▶ [YOUR ASSIGNMENT] In the listing below, how many lines hold the string "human"? Reply with the number and nothing else.
··· INPUT DATA
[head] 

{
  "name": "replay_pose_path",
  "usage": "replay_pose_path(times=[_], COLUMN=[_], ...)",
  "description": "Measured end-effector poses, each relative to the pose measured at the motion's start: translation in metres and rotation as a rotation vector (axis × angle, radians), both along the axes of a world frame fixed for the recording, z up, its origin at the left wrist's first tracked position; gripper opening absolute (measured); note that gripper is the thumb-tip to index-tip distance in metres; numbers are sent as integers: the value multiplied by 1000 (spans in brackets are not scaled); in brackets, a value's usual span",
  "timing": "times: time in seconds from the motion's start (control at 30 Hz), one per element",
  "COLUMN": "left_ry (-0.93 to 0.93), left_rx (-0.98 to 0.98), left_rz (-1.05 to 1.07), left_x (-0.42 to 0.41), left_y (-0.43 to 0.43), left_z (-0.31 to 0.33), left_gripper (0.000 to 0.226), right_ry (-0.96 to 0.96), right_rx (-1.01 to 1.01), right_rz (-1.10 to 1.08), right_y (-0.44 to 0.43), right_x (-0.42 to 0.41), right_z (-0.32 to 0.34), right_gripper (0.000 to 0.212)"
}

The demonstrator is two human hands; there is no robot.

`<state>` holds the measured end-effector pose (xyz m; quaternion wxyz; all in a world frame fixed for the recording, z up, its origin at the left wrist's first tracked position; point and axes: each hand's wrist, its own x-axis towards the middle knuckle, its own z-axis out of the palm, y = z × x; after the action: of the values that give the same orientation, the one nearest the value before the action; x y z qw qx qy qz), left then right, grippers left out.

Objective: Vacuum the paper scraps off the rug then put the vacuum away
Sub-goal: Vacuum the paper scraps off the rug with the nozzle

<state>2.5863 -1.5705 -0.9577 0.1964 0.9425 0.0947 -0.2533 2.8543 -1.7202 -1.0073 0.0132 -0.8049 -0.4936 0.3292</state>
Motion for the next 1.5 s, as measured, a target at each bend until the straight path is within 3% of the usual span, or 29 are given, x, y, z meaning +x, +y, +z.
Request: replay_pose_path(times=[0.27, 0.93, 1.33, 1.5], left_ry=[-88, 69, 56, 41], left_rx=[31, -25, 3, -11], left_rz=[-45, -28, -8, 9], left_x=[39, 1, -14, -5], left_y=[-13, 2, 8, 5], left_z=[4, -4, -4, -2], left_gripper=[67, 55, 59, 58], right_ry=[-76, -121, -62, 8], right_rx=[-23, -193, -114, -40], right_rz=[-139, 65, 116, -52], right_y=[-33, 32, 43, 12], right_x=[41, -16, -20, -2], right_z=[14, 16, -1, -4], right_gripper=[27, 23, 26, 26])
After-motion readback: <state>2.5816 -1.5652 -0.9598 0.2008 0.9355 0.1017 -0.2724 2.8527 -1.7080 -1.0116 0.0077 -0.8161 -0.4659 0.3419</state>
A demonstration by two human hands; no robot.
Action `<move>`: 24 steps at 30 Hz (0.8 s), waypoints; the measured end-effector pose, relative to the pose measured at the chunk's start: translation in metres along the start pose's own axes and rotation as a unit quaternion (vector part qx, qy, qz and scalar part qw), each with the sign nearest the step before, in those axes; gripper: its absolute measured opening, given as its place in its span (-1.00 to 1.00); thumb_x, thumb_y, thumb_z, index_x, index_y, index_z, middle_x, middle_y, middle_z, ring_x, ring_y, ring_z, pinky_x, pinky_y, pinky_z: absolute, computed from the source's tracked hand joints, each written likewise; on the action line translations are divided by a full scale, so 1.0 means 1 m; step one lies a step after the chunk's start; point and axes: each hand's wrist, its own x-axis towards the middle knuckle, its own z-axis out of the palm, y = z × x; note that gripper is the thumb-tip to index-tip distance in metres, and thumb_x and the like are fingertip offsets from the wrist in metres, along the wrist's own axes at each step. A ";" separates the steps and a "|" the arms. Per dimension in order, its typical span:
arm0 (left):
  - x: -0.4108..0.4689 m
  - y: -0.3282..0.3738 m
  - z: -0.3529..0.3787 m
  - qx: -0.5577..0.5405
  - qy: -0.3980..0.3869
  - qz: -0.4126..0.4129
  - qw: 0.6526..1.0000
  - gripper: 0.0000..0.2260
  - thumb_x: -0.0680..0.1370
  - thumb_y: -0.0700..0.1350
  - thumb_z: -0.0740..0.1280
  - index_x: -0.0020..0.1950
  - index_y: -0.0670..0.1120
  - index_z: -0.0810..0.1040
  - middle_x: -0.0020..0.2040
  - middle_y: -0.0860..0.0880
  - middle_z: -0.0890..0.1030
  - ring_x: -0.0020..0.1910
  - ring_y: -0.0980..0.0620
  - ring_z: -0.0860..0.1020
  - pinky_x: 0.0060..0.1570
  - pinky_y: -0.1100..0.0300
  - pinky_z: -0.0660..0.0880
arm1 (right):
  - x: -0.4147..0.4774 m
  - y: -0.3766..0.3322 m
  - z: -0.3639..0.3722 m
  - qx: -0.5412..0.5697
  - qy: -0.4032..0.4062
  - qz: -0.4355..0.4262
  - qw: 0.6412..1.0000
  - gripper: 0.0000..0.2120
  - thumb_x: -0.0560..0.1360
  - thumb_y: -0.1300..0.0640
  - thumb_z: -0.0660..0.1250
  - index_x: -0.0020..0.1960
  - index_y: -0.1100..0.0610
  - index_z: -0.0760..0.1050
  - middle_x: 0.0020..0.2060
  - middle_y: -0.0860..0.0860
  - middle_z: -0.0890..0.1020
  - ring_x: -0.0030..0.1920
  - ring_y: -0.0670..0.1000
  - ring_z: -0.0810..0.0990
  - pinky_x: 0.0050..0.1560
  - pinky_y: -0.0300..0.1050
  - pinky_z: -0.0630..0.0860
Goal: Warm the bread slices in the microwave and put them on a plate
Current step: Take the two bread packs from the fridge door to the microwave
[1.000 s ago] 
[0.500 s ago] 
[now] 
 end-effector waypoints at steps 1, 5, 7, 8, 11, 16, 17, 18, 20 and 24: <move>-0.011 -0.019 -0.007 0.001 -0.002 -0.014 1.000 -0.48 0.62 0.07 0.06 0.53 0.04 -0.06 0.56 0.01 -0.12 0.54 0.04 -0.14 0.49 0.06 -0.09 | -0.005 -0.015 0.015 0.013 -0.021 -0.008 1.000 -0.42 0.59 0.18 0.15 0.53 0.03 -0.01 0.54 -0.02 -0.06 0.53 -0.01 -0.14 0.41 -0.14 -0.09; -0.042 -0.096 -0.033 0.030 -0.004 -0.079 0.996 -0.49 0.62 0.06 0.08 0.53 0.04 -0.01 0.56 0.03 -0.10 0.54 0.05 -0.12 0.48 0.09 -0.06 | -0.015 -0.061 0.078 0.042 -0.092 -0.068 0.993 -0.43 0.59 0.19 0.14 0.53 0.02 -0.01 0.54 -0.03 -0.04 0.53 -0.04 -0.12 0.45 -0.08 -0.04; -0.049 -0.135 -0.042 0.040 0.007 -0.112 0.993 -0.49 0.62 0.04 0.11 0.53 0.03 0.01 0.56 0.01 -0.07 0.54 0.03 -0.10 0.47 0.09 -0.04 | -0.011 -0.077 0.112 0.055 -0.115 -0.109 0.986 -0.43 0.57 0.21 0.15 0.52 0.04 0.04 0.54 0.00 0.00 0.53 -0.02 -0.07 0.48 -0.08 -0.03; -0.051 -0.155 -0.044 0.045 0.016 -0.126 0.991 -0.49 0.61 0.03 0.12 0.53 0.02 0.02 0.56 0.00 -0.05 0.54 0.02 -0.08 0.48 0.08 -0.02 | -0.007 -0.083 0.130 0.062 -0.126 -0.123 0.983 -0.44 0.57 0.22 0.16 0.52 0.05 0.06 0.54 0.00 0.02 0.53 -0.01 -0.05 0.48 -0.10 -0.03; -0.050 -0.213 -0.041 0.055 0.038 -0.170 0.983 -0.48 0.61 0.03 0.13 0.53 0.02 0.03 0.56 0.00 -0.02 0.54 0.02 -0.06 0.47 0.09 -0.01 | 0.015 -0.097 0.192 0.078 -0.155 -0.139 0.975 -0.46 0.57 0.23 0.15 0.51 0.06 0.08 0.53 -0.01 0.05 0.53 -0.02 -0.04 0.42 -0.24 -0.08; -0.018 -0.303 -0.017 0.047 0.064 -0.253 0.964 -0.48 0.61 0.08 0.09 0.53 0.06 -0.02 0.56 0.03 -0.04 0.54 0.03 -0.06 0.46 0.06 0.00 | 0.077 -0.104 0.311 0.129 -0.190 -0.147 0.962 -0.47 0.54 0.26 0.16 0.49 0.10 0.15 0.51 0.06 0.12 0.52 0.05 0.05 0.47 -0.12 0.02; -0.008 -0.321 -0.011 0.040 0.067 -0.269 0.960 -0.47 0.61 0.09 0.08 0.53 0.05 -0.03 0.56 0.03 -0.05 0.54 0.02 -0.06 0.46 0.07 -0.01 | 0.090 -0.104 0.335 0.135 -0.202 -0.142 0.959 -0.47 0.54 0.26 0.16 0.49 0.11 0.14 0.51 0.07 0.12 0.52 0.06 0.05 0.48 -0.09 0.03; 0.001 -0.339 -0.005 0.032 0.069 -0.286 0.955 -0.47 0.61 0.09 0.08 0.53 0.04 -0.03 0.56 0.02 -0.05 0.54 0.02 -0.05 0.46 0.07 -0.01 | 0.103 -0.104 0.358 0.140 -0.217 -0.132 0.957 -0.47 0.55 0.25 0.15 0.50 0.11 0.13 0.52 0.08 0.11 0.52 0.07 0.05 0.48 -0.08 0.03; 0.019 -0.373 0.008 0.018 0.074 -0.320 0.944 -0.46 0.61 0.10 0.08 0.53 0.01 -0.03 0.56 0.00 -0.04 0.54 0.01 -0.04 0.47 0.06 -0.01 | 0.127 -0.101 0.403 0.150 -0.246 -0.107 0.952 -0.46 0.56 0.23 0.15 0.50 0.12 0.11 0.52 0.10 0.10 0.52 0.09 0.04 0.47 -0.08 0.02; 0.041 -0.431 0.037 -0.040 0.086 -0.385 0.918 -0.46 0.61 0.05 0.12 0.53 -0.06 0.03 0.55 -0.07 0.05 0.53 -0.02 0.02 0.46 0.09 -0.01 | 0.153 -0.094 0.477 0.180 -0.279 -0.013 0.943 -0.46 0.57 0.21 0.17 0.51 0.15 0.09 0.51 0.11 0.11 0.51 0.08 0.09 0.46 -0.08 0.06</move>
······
▶ [ANSWER SPACE] 2